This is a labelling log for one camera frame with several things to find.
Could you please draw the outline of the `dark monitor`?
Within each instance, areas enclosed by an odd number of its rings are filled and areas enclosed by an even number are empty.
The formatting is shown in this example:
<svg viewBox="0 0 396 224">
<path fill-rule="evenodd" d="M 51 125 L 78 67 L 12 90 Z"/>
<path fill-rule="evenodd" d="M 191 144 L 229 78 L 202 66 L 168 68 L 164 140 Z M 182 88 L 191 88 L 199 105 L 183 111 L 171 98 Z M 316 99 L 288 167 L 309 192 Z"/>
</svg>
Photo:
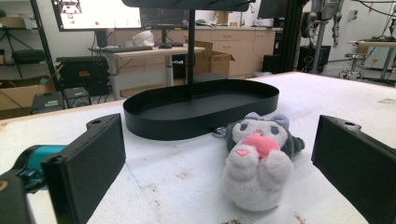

----------

Beginning at the line containing "Within each instance, areas", restate every line through the end of the material above exactly; omit the pictures.

• Response to the task
Within each instance, areas enclosed by an odd number of its rings are filled and areas enclosed by an even number are empty.
The formatting is shown in this example:
<svg viewBox="0 0 396 224">
<path fill-rule="evenodd" d="M 51 125 L 78 67 L 12 90 Z"/>
<path fill-rule="evenodd" d="M 191 144 L 229 78 L 202 66 L 168 68 L 164 140 Z M 182 88 L 191 88 L 199 105 L 183 111 L 171 98 Z M 316 99 L 288 167 L 309 192 Z"/>
</svg>
Photo:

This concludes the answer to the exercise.